El primero, fechado el 25 de noviembre de 1976, en los últimos días del sexenio de Luis Echeverría, otorgó fuerzas de seguridad a los ex presidentes. Concretamente, 78 elementos divididos entre el Ejército (45), la Armada (22) y la Fuerza Aérea (11).

Con una década de distancia, otro acuerdo fue suscrito el 31 de marzo de 1987. Ese año se estableció la pensión vitalicia de 205 mil 122 pesos.

Este número se traduce en más de 2 millones 460 mil pesos al año y multiplicado por tres ex presidentes que reciben su pensión (Echeverría, Fox y Calderón, que la dona), el monto sube a los 7 millones 380 mil pesos, lo que equivale a que cada día el erario pierda 20 mil 219 pesos.

Esto sin contar el costo de la seguridad, la telefonía y el transporte al que acceden, según lo relata Hilda Nucci de la Universidad Iberoamericana.

Beneficios a la carta. Sin embargo, el dinero no es el único foco rojo. Por una disposición de ese mismo acuerdo (1987), quienes ejercieron el máximo poder en México, tienen derecho a 25 empleados administrativos para la operación de una oficina.

Nucci, la coautora del libro “Beneficios ex presidenciales”, en entrevista con EL UNIVERSAL, declaró que los ex mandatarios no necesitan recursos públicos para echar a andar un despacho personal.

Señaló que “se deben regular las pensiones con un marco normativo que se aplique a todos los trabajadores al servicio del Estado”. La investigadora denunció que no hay un piso parejo en la materia. Mientras que un trabajador promedio requiere 25 años o más de labores para pensionarse, a un presidente le es suficiente con el sexenio. “Ésa es la disparidad que existe [… provocada] por una pensión exorbitante y fuera de la ley”.

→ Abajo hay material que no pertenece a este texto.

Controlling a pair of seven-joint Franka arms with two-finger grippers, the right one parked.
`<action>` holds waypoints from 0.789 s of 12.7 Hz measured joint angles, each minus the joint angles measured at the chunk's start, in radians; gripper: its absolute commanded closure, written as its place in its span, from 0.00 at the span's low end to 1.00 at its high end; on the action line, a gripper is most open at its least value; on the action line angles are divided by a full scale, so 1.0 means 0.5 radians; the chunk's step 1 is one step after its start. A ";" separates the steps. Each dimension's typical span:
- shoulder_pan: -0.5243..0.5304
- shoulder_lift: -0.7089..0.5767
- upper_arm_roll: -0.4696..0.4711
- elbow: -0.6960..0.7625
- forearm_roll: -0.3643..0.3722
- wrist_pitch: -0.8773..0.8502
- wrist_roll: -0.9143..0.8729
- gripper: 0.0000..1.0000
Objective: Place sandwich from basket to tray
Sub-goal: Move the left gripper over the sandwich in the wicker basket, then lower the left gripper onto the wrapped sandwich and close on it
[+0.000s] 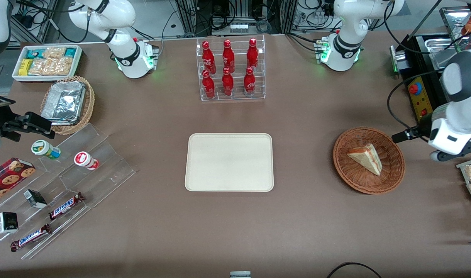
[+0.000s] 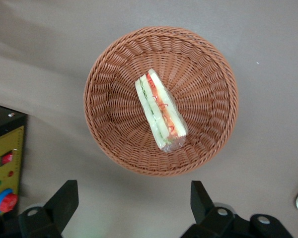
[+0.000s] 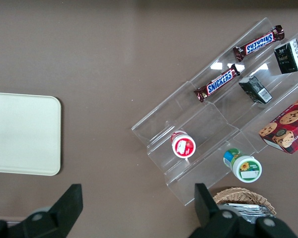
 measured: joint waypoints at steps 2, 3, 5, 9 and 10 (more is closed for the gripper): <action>0.024 0.000 0.006 -0.135 -0.075 0.172 -0.087 0.00; 0.053 0.001 0.009 -0.202 -0.137 0.263 -0.096 0.00; 0.108 0.008 0.013 -0.355 -0.234 0.475 -0.108 0.00; 0.084 0.117 -0.007 -0.488 -0.284 0.753 -0.347 0.00; 0.060 0.148 -0.011 -0.489 -0.298 0.796 -0.433 0.00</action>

Los acuerdos, explica Nucci, han sido modificados y a partir de Calderón, los beneficios no se limitan a 78 elementos de seguridad y 25 funcionarios administrativos. “Es un tema discrecional, todo es discrecional, podrían ser hasta 427 elementos”, concluyó.

Acuerdos sin validez: Delgadillo. Por su parte, Verónica Delgadillo, diputada federal de la bancada de Movimiento Ciudadano (MC) en el Palacio Legislativo de San Lázaro, subraya que los acuerdos de 1976 y 1987 no tienen validez.

De acuerdo con la legisladora federal, “estos dos acuerdos no son legales porque no cumplen con los requisitos para que así sea. ¿Que requerirían? Que fueran firmados por el presidente en turno, que tuvieran la firma de uno de los secretarios y que fueran publicados en el Diario Oficial de la Federación”.

La legisladora por Jalisco empuja una iniciativa en la Cámara de Diputados para quitarles la pensión a los ex presidentes.

En entrevista con EL UNIVERSAL aclara que, para convertir su proyecto en realidad, solo se requiere “voluntad política”.

Espera que Guadalupe Acosta Naranjo (PRD), presidente de la Comisión de Puntos Constitucionales de la Cámara baja, vea su iniciativa como una prioridad. Al respecto, opina que “ahí hay intereses de diferentes partidos porque tanto el PRI como el PAN tienen expresidentes, ¿no?”.

Delgadillo percibe su trabajo en el Congreso como “una batalla simbólica, en que los políticos se dejen de servir de la gente”. Para ella, dado el contexto del país, “es insostenible tener este tipo de pensiones con esta cantidad de privilegios, cuando un mexicano de a pie tiene que acceder a una de las peores pensiones que existen en el mundo”.